I hung out with the Wagler clan, and the days flowed on. Bloomfield and all the trauma that had transpired there still bubbled inside me, always there in my head. I needed to be busy, so I immersed myself in work and then partied hard on weekends to fend off the guilt and the incessant memories. It was a hard and desperate time.

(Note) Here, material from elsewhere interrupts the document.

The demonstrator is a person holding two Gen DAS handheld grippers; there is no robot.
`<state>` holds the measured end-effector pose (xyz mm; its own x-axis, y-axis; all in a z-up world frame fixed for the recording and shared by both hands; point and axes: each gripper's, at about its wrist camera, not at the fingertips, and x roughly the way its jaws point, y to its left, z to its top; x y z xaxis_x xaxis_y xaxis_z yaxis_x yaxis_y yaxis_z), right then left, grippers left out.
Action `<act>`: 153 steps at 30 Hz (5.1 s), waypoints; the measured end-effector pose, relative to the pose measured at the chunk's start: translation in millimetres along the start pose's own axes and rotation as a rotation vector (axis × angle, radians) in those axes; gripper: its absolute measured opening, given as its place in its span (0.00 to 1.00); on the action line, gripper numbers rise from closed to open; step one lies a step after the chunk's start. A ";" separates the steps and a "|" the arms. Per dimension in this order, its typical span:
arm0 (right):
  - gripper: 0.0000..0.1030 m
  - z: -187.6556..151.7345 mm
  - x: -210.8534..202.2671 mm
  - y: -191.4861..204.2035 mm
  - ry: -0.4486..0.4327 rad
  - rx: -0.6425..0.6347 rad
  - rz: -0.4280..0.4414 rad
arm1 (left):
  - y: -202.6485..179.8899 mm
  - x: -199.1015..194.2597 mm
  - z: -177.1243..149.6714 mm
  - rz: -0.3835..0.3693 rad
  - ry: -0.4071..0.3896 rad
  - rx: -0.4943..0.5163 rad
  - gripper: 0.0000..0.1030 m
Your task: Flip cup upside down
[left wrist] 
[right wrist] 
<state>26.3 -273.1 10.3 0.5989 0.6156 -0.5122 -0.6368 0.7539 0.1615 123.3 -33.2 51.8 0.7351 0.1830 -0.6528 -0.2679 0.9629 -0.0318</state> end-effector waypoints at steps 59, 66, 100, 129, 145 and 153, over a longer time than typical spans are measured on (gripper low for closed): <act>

Even though a lot of my uncles and aunts were living in Daviess, I never made the slightest effort to look them up, or any of my cousins. And that was my loss. I could have learned so much from them. Listened to their stories, discovered who my parents really were, and so much more. All I had to do was ask. The chance was there, and I let it slip through my hands. I didn’t want to see any relatives. Not on my mother’s side or on Dad’s side. I wanted nothing to do with them, especially the Amish relatives. They would have heard the rumblings of what I’d done, how I’d left Bloomfield. I didn’t want to face them, not in that condition. So I stayed away.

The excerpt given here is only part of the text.